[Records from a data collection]

§

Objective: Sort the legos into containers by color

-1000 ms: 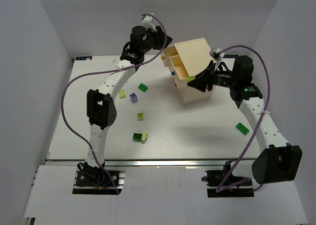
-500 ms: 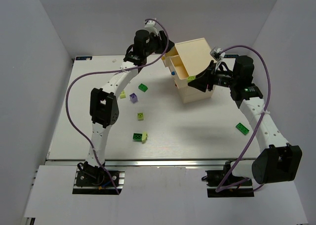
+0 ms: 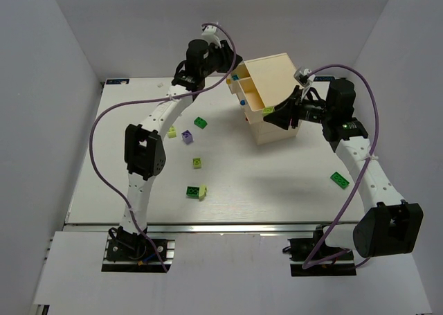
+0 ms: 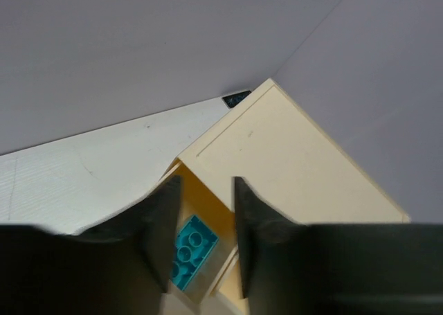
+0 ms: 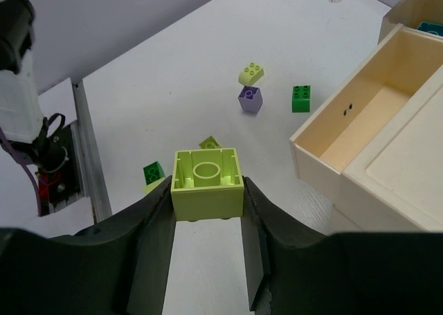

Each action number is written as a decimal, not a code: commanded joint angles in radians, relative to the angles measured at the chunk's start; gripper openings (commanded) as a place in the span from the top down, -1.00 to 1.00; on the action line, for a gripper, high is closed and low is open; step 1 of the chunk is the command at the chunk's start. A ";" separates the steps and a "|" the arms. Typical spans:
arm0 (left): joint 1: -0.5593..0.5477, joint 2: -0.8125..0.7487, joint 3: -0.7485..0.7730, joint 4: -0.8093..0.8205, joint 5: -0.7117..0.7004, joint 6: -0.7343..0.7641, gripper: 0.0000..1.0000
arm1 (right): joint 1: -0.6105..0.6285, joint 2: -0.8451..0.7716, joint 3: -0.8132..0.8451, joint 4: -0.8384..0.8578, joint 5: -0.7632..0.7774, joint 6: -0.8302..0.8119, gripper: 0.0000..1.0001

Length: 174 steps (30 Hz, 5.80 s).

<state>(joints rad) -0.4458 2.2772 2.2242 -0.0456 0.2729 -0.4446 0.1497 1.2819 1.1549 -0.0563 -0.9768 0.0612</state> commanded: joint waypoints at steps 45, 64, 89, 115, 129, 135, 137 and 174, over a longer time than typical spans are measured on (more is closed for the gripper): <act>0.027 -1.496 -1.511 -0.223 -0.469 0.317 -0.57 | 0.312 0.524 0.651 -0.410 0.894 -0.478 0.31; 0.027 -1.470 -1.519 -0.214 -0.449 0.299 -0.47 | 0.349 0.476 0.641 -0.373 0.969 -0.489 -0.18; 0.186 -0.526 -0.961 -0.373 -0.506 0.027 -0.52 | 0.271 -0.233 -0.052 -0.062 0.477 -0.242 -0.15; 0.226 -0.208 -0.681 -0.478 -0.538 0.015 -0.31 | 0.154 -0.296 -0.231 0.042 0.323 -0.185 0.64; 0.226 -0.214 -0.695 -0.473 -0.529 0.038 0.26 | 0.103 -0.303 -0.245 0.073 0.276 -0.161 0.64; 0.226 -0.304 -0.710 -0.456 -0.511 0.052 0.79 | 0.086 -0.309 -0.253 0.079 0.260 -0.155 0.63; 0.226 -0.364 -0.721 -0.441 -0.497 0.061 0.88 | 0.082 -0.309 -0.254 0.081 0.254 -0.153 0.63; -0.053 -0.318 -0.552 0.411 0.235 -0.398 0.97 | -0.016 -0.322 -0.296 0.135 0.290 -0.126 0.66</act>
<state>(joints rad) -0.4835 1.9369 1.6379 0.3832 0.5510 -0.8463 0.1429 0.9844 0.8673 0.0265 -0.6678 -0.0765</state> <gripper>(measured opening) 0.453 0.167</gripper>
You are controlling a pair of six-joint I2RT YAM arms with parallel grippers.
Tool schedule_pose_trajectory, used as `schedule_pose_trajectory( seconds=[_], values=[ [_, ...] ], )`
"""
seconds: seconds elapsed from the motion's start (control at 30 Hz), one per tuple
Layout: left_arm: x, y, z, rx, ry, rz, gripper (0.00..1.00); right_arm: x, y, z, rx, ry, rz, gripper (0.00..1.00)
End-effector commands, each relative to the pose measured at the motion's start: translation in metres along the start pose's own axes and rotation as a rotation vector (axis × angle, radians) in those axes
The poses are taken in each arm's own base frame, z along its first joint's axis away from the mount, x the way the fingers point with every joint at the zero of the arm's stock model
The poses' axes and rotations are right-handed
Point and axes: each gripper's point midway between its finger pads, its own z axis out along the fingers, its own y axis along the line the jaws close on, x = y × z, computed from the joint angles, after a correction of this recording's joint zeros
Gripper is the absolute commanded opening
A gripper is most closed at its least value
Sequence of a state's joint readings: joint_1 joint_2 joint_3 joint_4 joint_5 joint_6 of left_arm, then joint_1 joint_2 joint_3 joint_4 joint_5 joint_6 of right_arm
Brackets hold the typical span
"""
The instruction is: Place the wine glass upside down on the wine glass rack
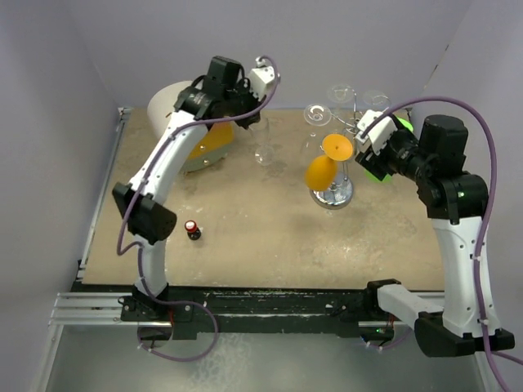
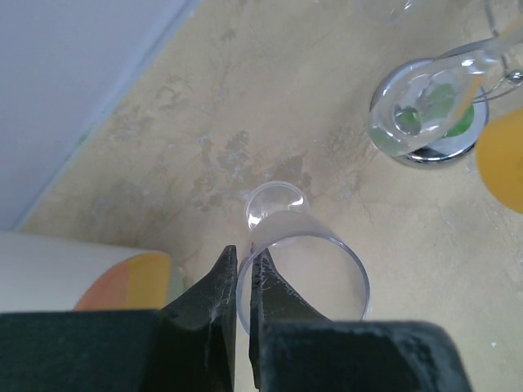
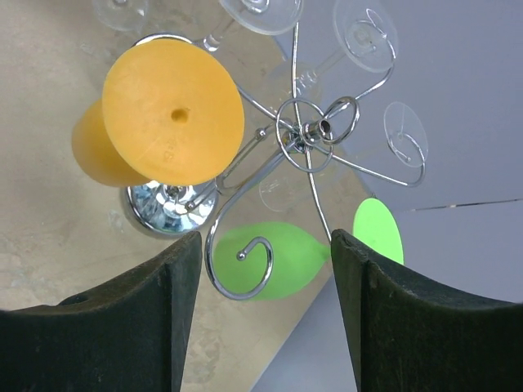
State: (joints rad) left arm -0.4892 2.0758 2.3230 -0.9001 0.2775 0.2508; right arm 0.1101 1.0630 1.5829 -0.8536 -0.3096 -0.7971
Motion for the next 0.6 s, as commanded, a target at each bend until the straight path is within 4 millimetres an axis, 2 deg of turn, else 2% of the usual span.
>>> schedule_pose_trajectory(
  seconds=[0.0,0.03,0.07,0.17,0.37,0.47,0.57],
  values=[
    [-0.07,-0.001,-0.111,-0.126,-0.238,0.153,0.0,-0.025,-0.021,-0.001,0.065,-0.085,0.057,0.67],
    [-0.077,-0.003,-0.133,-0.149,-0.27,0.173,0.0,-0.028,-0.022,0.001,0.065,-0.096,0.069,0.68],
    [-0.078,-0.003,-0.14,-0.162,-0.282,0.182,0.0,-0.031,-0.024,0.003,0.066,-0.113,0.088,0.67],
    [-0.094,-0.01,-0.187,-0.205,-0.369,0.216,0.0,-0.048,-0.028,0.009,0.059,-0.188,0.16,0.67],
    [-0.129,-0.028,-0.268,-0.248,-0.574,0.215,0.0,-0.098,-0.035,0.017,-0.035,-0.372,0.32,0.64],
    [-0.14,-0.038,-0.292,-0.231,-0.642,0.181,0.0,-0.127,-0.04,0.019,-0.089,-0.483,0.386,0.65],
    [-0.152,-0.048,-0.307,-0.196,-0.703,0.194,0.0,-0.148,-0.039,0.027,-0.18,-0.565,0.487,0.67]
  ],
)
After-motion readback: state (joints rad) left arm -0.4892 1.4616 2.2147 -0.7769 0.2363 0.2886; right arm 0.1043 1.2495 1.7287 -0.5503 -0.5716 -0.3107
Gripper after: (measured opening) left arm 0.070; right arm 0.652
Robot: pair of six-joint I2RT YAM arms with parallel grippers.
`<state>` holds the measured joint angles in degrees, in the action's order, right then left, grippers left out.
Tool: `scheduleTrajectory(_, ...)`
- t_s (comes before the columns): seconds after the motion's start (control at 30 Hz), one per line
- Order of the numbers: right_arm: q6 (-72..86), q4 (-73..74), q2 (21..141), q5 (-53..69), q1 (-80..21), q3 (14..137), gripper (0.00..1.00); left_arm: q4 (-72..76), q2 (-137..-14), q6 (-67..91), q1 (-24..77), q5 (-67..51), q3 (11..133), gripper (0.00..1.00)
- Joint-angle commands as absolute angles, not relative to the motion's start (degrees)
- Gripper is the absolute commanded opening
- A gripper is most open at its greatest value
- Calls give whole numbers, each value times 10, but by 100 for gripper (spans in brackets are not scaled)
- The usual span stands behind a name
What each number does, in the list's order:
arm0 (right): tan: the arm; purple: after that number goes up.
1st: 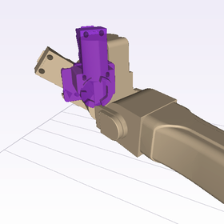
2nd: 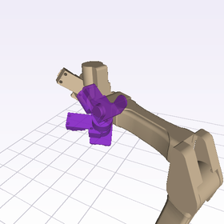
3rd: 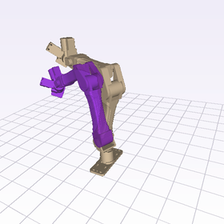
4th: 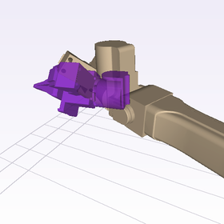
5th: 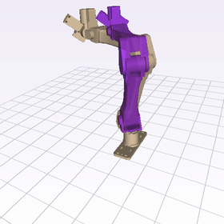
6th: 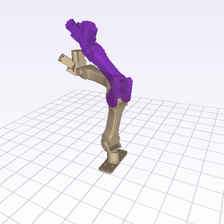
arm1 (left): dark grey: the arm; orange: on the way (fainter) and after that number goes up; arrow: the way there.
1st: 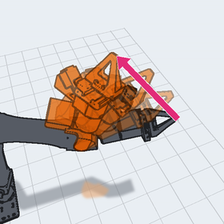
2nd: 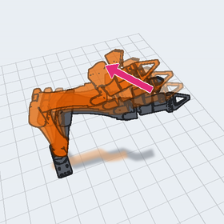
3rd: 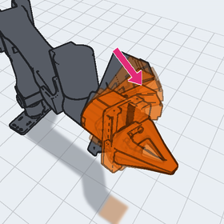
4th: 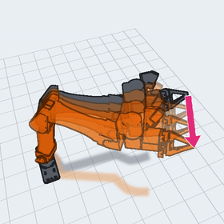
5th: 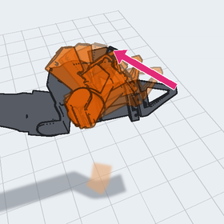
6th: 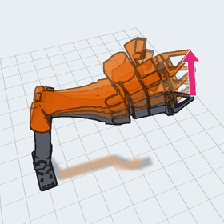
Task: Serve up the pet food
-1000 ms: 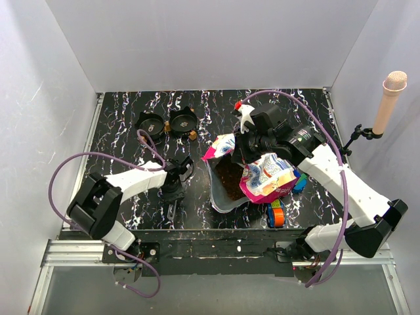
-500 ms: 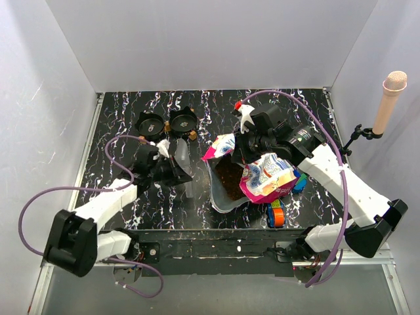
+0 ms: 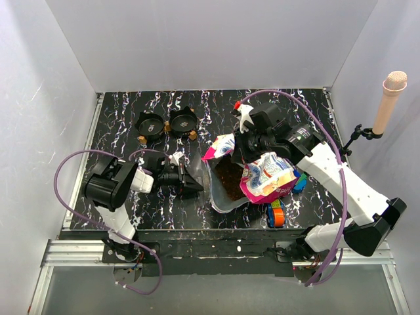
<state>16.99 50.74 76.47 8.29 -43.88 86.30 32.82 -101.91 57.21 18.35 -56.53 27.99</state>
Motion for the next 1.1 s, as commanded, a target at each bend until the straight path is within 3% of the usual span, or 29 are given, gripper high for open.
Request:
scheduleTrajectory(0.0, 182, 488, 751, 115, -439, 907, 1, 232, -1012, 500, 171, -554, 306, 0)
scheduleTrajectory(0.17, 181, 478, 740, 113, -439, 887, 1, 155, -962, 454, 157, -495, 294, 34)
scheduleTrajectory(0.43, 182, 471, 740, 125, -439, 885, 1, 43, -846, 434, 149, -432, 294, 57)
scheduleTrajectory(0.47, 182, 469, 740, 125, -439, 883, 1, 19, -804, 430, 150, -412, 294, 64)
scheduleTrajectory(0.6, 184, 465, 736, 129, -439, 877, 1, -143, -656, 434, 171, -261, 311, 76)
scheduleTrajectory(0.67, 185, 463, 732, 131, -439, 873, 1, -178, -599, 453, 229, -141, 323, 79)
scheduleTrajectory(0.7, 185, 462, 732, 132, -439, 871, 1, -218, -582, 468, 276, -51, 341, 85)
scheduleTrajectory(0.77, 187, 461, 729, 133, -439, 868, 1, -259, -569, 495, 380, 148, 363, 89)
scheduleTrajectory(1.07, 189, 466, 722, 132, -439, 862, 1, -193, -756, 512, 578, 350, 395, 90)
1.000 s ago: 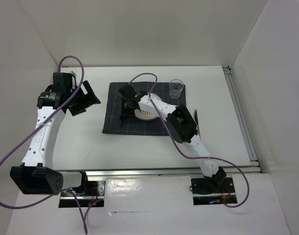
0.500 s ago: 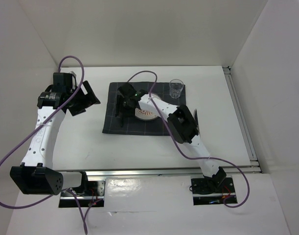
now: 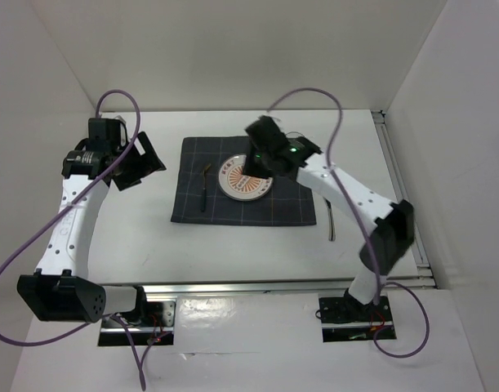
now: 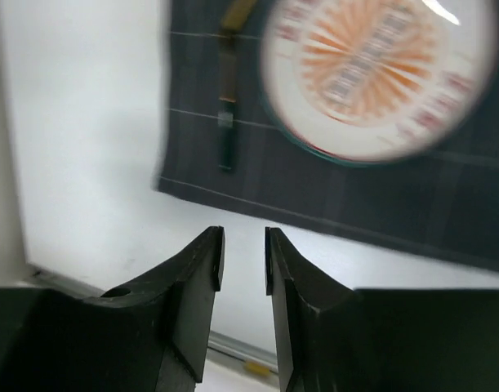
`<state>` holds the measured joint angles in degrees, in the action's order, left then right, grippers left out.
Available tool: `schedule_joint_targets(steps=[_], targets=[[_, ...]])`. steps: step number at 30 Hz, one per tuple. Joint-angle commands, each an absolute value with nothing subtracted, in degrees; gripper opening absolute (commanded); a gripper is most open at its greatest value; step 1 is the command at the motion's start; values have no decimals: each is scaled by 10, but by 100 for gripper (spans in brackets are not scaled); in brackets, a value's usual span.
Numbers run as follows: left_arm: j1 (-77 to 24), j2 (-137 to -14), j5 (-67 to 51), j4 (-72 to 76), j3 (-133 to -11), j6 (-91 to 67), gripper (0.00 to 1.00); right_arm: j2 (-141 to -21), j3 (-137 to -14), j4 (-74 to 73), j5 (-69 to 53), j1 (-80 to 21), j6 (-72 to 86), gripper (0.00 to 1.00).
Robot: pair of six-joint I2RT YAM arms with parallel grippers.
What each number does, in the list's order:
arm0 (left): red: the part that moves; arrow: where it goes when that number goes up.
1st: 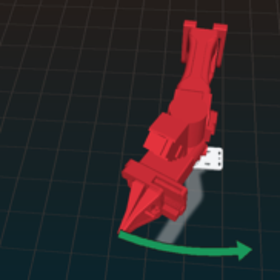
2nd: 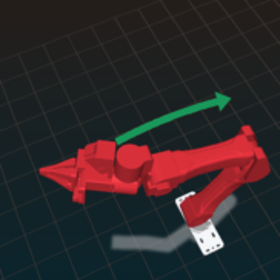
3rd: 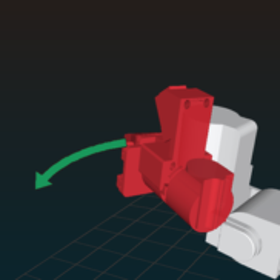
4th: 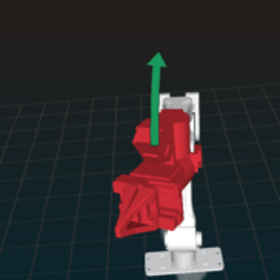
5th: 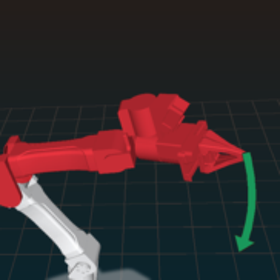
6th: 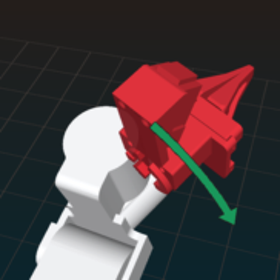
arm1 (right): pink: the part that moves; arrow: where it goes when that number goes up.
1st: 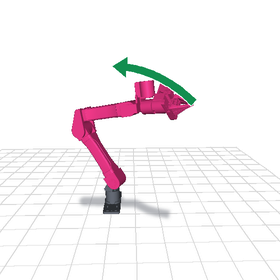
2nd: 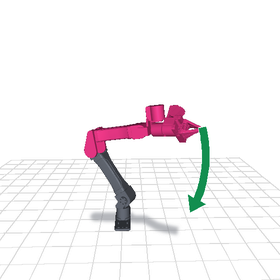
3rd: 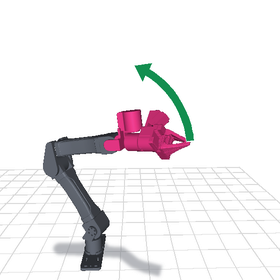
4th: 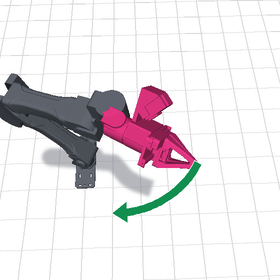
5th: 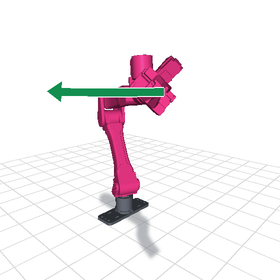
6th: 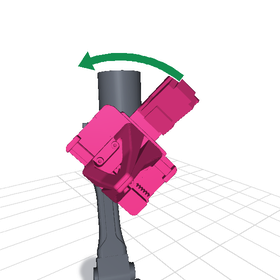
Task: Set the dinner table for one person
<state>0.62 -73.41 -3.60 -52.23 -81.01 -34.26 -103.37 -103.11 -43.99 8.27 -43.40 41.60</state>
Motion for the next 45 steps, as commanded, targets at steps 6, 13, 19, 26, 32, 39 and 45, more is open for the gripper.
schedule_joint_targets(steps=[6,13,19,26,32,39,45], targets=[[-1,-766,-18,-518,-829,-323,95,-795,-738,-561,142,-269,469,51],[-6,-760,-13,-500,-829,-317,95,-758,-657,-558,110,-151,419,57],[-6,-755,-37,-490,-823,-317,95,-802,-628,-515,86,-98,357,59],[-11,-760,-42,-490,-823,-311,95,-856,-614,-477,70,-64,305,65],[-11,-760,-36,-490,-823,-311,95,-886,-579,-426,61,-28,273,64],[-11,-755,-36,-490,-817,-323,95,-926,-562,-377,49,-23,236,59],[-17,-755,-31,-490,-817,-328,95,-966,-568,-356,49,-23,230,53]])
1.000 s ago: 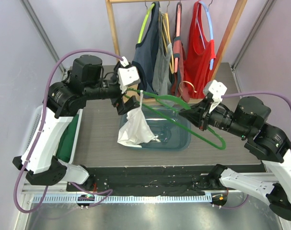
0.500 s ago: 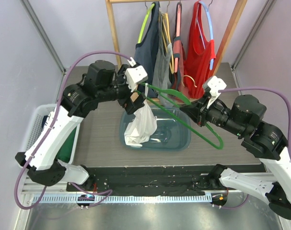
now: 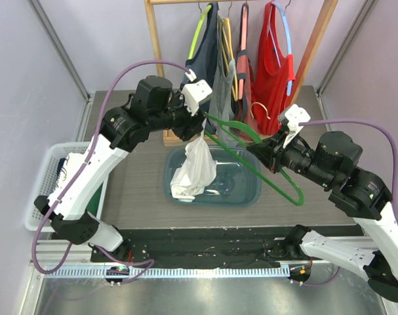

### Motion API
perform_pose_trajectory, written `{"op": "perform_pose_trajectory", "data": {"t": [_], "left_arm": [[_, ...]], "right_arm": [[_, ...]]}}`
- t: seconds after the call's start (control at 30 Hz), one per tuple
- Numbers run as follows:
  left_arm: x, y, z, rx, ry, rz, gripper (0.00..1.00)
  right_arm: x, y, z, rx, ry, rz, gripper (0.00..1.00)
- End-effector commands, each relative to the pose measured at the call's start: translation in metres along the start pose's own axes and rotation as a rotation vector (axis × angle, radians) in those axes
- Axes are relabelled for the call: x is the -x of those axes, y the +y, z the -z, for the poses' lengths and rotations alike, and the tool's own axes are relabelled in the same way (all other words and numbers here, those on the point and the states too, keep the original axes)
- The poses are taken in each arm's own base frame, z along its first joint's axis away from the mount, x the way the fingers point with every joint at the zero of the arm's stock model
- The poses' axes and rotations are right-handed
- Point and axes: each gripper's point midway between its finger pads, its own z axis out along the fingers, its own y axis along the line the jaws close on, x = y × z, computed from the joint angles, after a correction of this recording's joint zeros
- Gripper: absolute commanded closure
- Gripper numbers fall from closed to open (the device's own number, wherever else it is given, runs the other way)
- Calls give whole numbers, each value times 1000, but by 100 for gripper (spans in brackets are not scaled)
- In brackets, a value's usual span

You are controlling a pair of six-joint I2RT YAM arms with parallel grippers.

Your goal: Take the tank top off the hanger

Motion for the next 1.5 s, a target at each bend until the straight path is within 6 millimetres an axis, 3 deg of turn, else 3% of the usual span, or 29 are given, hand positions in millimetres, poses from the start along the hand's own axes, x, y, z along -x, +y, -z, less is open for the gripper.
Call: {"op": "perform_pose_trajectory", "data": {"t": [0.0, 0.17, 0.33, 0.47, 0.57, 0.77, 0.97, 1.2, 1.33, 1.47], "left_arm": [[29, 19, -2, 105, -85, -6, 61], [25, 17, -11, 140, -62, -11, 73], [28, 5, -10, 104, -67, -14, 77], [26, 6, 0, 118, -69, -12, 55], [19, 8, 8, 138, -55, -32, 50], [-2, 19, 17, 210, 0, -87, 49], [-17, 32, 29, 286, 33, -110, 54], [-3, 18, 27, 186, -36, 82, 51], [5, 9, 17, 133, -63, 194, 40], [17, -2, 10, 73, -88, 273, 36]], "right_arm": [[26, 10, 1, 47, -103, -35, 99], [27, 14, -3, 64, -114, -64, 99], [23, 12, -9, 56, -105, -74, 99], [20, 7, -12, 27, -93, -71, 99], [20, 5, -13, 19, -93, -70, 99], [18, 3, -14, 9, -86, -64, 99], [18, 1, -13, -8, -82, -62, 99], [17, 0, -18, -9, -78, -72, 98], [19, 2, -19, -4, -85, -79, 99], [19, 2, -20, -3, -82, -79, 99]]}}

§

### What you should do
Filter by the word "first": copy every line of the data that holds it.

### Task response
The poses are taken in each arm's own base frame, z along its first joint's axis away from the mount, x the way the fingers point with every joint at the zero of the arm's stock model
- The poses are taken in each arm's own base frame, z along its first joint's axis away from the mount, x the way the fingers point with every joint at the zero of the arm's stock model

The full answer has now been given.